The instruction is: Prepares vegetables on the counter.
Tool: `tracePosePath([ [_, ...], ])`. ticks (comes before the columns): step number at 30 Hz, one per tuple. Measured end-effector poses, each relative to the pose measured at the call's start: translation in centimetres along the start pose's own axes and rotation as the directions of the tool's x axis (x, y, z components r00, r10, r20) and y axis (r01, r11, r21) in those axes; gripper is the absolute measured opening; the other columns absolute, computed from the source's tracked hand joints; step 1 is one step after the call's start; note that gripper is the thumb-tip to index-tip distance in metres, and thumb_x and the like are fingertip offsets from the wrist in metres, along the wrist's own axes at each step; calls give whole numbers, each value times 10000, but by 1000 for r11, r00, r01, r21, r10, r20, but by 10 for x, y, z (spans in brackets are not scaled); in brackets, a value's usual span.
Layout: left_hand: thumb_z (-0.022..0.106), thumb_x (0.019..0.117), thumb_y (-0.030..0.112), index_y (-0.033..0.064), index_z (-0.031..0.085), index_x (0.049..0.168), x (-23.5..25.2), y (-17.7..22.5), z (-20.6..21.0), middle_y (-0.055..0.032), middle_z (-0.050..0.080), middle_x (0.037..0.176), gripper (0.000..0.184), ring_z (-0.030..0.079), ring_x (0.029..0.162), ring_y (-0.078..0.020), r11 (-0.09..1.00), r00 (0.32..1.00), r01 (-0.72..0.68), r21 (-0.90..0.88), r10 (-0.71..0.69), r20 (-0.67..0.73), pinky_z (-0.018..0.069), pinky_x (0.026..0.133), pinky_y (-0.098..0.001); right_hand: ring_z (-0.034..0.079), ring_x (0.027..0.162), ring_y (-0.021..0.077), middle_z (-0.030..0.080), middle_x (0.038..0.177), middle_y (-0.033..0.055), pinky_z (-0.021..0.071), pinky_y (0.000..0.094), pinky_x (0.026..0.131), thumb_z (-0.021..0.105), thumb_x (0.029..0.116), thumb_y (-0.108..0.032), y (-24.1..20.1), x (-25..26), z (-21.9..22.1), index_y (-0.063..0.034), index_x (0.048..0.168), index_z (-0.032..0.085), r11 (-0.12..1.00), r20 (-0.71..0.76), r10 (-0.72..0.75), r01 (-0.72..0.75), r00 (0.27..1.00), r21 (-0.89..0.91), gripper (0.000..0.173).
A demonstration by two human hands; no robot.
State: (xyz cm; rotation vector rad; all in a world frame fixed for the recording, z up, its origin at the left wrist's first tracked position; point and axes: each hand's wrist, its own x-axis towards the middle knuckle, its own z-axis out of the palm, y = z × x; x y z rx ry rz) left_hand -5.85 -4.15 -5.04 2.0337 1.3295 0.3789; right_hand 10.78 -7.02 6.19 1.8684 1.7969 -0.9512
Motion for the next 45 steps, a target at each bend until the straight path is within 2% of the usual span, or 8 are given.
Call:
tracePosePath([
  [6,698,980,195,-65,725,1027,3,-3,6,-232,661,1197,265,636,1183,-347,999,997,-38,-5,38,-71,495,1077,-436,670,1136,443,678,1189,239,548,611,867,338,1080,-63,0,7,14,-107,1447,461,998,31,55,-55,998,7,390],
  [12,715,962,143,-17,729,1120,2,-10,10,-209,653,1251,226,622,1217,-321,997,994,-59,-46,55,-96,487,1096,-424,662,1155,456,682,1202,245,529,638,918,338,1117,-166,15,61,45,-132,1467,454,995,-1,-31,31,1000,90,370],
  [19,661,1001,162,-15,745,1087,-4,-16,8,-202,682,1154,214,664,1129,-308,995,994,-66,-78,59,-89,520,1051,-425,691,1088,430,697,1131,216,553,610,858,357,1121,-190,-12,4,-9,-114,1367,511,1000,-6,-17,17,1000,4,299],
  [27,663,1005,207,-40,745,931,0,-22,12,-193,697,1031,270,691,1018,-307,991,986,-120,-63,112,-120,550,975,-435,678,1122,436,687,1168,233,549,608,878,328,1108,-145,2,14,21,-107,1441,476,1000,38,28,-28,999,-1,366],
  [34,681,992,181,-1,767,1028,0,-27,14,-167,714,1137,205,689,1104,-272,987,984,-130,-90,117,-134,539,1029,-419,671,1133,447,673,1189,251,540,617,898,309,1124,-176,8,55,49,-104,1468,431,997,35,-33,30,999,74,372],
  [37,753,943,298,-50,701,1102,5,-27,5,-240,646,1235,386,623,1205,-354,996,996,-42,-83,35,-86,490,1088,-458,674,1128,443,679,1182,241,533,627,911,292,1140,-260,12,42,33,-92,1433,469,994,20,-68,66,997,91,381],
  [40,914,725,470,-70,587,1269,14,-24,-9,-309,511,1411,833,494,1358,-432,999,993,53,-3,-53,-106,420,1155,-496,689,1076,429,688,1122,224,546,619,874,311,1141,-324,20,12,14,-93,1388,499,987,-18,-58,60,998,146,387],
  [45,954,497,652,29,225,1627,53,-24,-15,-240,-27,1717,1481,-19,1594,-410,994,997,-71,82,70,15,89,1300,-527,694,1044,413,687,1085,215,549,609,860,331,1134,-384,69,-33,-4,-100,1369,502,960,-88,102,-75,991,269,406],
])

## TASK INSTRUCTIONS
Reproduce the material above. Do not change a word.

## THE ANSWER
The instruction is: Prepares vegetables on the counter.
Tool: `tracePosePath([ [_, ...], ])`. ticks (comes before the columns): step number at 30 Hz, one per tuple. Measured end-effector poses, each relative to the pose measured at the call's start: translation in centimetres along the start pose's own axes and rotation as the directions of the tool's x axis (x, y, z components r00, r10, r20) and y axis (r01, r11, r21) in those axes; gripper is the absolute measured opening; the other columns absolute, computed from the source's tracked hand joints; step 1 is one step after the call's start; note that gripper is the thumb-tip to index-tip distance in metres, and thumb_x and the like are fingertip offsets from the wrist in metres, along the wrist's own axes at each step; calls give whole numbers, each value times 10000, but by 1000 for r11, r00, r01, r21, r10, r20, but by 10 for x, y, z (spans in brackets are not scaled); in brackets, a value's usual span.
Layout: left_hand: thumb_z (-0.022..0.106), thumb_x (0.019..0.117), thumb_y (-0.030..0.112), index_y (-0.033..0.064), index_z (-0.031..0.085), index_x (0.049..0.168), x (-23.5..25.2), y (-17.7..22.5), z (-20.6..21.0), middle_y (-0.055..0.032), middle_z (-0.050..0.080), middle_x (0.037..0.176), gripper (0.000..0.184), ring_z (-0.030..0.079), ring_x (0.029..0.162), ring_y (-0.078..0.020), r11 (-0.09..1.00), r00 (0.32..1.00), r01 (-0.72..0.68), r21 (-0.90..0.88), r10 (-0.71..0.69), r20 (-0.67..0.73), pinky_z (-0.018..0.069), pinky_x (0.026..0.133), pinky_y (-0.098..0.001); right_hand: ring_z (-0.034..0.079), ring_x (0.027..0.162), ring_y (-0.021..0.077), middle_z (-0.030..0.080), middle_x (0.038..0.177), middle_y (-0.033..0.055), pinky_z (-0.021..0.071), pinky_y (0.000..0.094), pinky_x (0.026..0.131), thumb_z (-0.021..0.105), thumb_x (0.029..0.116), thumb_y (-0.108..0.032), y (-24.1..20.1), x (-25..26), z (-21.9..22.1), index_y (-0.063..0.034), index_x (0.048..0.168), index_z (-0.032..0.085), r11 (-0.12..1.00), r20 (-0.71..0.76), r10 (-0.72..0.75), r01 (-0.72..0.75), r00 (0.27..1.00), r21 (-0.89..0.91), gripper (0.000..0.173).
A demonstration by two human hands; no robot.
State: (xyz cm; rotation vector rad; all in a world frame fixed for the recording, z up, its origin at the left wrist's first tracked position; point and axes: each hand's wrist, its own x-axis towards the middle knuckle, its own z-axis out of the palm, y = z × x; x y z rx ry rz) left_hand -5.85 -4.15 -5.04 2.0337 1.3295 0.3789; right_hand 10.78 -7.02 6.19 1.8684 1.7969 -0.9512
Motion for the next 45 steps, a target at each bend until the straight path is within 2% of the usual span, or 8 are given.
Call:
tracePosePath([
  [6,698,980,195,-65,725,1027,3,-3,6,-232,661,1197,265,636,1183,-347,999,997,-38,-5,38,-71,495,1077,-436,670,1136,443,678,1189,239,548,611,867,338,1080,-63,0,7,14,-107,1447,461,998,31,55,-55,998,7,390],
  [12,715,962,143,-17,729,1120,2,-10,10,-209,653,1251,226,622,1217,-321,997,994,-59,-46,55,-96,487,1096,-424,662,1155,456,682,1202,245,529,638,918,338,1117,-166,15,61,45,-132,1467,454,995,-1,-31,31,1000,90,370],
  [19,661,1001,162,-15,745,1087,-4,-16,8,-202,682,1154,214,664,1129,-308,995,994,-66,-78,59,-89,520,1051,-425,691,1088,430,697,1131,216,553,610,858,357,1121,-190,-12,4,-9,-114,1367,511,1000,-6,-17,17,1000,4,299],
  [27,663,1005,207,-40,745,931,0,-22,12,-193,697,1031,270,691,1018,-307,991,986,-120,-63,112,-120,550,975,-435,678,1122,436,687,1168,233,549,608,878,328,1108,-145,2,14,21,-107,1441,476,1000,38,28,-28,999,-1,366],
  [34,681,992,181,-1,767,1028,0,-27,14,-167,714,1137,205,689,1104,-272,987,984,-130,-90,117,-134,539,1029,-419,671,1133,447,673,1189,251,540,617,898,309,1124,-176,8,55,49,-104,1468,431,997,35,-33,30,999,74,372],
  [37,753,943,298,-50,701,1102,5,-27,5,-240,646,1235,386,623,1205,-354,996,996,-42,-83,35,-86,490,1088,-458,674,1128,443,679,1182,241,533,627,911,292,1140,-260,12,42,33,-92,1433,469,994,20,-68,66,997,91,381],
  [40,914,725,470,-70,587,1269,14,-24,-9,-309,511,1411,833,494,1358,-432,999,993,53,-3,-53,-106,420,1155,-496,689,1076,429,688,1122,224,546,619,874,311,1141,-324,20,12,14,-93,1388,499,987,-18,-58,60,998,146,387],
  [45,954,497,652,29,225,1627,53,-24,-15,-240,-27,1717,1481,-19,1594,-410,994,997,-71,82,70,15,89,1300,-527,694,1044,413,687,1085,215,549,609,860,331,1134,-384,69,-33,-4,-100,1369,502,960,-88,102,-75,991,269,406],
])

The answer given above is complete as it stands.